O art. 149 da Constituição Federal autoriza a União a instituir contribuições sociais nos seguintes termos:
"Art. 149. Compete exclusivamente à União instituir contribuições sociais, de intervenção no domínio econômico e de interesse das categorias profissionais ou econômicas, como instrumento de sua atuação nas respectivas áreas, observado o disposto no art. 146, III, e 150, I e III, e sem prejuízo do previsto no art. 195, § 6º, relativamente às contribuições a que alude o dispositivo."
Por conseguinte, os arts. 146, III, e 150, I e III da Constituição Federal estabelecem que:
"Art. 146. Cabe a lei complementar:
(...)
III – estabelecer normas gerais em matéria de legislação tributária, especialmente sobre:
a) definição de tributos e de suas espécies, bem como, em relação aos impostos discriminados nesta Constituição, a dos respectivos fatos geradores, bases de cálculo e contribuintes;
b )obrigação, lançamento, crédito, prescrição e decadência tributários;
c) adequado tratamento tributário ao ato cooperativo praticado pelas sociedades cooperativas."
"Art. 150. Sem prejuízo de outras garantias asseguradas ao contribuinte, é vedado à União, aos Estados, ao Distrito Federal e aos Municípios:
I – exigir ou aumentar tributo sem lei que o estabeleça;
...
III- cobrar tributo:
a )em relação aos fatos geradores ocorridos antes do início da vigência da lei que os houver instituído ou aumentado;
b) no mesmo exercício financeiro em que haja sido publicada a lei que os instituiu ou aumentou;"

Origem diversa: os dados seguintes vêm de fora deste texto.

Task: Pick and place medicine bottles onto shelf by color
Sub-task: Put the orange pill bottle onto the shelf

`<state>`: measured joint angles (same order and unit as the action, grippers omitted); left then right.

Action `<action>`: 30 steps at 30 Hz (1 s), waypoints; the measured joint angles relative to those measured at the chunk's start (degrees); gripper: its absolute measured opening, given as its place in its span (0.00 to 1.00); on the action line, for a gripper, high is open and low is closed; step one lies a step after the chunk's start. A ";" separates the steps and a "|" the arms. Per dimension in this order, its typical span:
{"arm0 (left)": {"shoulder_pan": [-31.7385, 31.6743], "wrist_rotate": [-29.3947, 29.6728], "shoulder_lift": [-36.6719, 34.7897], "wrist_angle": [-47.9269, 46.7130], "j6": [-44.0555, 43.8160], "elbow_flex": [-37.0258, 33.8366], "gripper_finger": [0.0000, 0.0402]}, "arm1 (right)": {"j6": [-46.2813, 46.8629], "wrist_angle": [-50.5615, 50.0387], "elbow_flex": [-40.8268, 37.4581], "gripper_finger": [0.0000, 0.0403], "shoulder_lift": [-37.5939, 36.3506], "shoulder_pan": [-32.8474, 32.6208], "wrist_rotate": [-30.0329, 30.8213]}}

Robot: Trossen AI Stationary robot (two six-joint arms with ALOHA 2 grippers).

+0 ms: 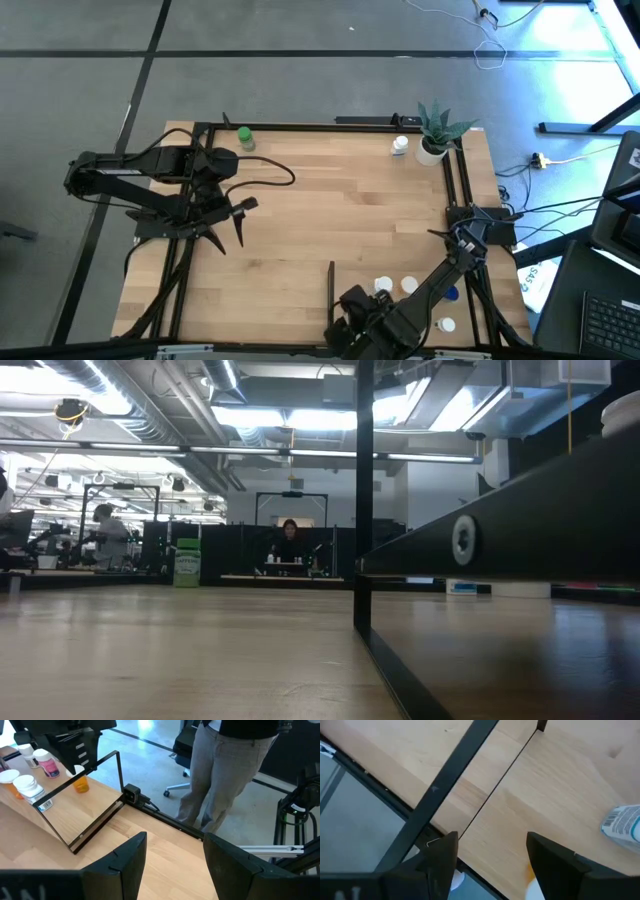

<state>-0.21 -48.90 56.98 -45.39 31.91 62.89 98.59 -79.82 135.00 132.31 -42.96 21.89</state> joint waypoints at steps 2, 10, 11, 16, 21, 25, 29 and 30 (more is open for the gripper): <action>-0.02 0.01 0.02 0.00 0.12 0.00 0.47 | 0.61 -0.21 -0.02 0.59 0.02 0.00 -0.02; 0.00 0.00 0.01 0.00 0.15 0.00 0.47 | 6.16 3.03 -2.76 0.59 0.06 0.00 -1.48; 0.00 0.00 0.02 0.00 0.15 0.00 0.47 | 6.16 3.96 -3.30 0.59 0.02 0.00 -1.72; 0.00 0.02 0.02 0.00 0.17 0.00 0.47 | 6.31 9.32 -6.51 0.59 0.13 0.00 -6.40; 0.00 0.02 -0.01 0.00 0.17 0.00 0.47 | 6.79 10.46 -8.72 0.59 0.13 -0.02 -9.57; 0.00 0.00 -0.01 0.00 0.12 0.00 0.47 | 6.79 10.25 -8.74 0.59 0.15 -0.01 -9.70; -0.02 0.01 0.02 0.00 0.12 0.00 0.47 | 7.72 8.66 -8.74 0.59 0.15 0.00 -9.88; -0.02 0.02 0.02 0.00 0.10 0.00 0.47 | 8.21 8.14 -8.74 0.59 0.15 0.00 -10.25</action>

O § 6o, do art. 195, da Constituição Federal dispõe sobre a anterioridade nonagesimal nos seguintes termos:
"Art. 195. A seguridade social será financiada por toda a sociedade, de forma direta e indireta, nos termos da lei, mediante recursos provenientes dos orçamentos da União, dos Estados, do Distrito Federal e dos Municípios, e das seguintes contribuições sociais:
...
§ 6º As contribuições sociais de que trata este artigo só poderão ser exigidas após decorridos noventa dias da data da publicação da lei que as houver instituído ou modificado, não se lhes aplicando o disposto no art. 150, III, b."
Ocorre que, embora referidas contribuições tenham sido definidas pela lei que as instituiu como "contribuições sociais para a seguridade social" e até preencham alguns dos requisitos de validade previstos na Constituição Federal (tais como: instituição por lei complementar e anterioridade nonagesimal), temos que não há fundamento constitucional que ampare a instituição dessas contribuições, senão vejamos.
A Constituição Federal descreve a norma padrão de cada hipótese de incidência tributária, ou seja, traça o perfil de cada espécie tributária existente em nosso ordenamento jurídico. Assim, a partir do exame de cada hipótese de incidência tributária descrita no texto constitucional identifica-se a espécie de exação, sendo certo que temos em nosso sistema tributário cinco espécies tributárias, a saber: os impostos, as contribuições de melhoria, as contribuições sociais e os empréstimos compulsórios.
Tendo a Lei Complementar nº 110/2001 definido as contribuições por ela instituídas como contribuições sociais, vale analisar o conceito e requisitos para validade constitucional da criação dessa espécie tributária.
Em primeiro lugar, há que se observar que o que diferencia os impostos das contribuições sociais e de melhoria é o fato de que os impostos são tributos não vinculados a uma atuação estatal específica, relativa ao contribuinte, nos precisos termos do art. 16 do Código Tributário Nacional.
Segundo Hugo de Brito Machado [1]:
"Quando se diz que o imposto é uma exação não vinculada, o que se está afirmando é que o fato gerador do imposto não se liga a atividade estatal específica relativa ao contribuinte.
...
A obrigação de pagar imposto não se origina de nenhuma atividade específica do Estado, relativa ao contribuinte. O fato gerador do dever jurídico de pagar imposto é uma situação da vida do contribuinte, relacionada a seu patrimônio, independentemente do agir do Estado."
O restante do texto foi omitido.